I find it interesting that in v. 21 God reasons that he will never again curse the ground and destroy the animals because of man. His basis is that "the intention of man's heart is evil from his youth." God's change of heart is not a result of a change in man because of Noah's relative righteousness. Instead, it is the sacrifice that Noah offers. One might also get the indea that "the earth has suffered enough because of man"



Ezra 8

Ezra's determination to bring back a full representation of the house of Israel is seen in the recording of the geneology. You can also see his faithfulness in desiring that true sons of Levi be priests.

I suppose there is such a thing as holy shame as Ezra has in v22.



Matt 8

Why did Jesus tell the leper not to tell anyone? At this stage in his ministry he was trying to stay "under the radar" and not draw messianic attention to himself.

You have to love the faith of the centurion. His faith is an occasion to mention us. We are some of those that weill recline at the table with the patriarchs while Jews who reject him will be cast out of the kingdom.

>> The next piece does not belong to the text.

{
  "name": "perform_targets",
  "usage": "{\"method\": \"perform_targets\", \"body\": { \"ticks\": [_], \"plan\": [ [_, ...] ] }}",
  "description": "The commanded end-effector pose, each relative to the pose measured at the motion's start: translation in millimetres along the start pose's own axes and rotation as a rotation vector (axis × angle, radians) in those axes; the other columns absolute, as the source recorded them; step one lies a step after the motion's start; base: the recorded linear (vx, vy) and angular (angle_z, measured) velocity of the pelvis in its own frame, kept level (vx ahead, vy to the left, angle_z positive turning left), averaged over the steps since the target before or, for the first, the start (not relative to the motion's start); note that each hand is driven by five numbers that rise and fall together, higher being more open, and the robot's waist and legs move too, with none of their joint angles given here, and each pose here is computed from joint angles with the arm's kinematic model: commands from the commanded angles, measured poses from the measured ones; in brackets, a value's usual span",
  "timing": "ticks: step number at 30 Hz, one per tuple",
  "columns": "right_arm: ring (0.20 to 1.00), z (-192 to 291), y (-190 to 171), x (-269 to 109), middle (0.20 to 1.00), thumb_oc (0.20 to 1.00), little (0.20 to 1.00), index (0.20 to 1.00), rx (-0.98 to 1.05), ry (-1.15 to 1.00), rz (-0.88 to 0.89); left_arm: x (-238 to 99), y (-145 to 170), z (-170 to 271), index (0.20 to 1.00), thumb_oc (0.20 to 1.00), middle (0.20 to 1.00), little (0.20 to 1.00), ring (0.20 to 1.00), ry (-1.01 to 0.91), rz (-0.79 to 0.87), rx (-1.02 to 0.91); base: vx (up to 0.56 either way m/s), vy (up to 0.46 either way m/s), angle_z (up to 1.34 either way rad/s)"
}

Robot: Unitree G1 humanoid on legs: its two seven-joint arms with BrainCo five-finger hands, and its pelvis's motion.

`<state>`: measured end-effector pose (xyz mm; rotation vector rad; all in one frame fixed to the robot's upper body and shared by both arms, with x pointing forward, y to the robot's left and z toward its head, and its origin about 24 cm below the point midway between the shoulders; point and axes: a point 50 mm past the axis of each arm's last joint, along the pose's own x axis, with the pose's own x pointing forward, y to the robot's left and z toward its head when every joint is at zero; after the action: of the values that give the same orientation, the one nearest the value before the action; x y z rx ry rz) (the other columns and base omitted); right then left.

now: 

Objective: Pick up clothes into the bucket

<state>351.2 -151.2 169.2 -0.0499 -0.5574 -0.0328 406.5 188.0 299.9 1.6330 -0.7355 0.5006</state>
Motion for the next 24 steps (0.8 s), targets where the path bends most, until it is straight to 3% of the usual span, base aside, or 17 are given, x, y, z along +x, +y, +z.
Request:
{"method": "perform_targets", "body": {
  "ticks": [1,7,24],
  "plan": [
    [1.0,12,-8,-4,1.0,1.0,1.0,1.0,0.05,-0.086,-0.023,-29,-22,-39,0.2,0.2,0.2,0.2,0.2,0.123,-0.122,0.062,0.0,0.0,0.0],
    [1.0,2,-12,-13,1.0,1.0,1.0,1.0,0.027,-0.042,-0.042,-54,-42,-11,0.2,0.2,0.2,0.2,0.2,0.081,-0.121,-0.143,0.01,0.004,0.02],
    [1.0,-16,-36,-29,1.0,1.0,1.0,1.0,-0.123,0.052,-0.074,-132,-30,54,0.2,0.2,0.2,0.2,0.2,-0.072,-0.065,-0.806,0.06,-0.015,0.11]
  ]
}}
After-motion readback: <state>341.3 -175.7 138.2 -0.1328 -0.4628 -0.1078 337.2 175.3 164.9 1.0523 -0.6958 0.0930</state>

M'Cheyne Reading Reflections - Jan 7

Gen 7

I remember in my Penteteuch class in college being told that because of v3 saying that Noah took seven pairs of clean animals and verses nine and fifteen saying they went in two by two there were two "flood accounts." I now realize that verses nine and fifteen are describing how they went in and not how many were taken. Now I can take this off the passages that make me nervous list. Looking back, it seems silly to have thought otherwise. I suppose the stature of the teacher weighed upon me in my reading.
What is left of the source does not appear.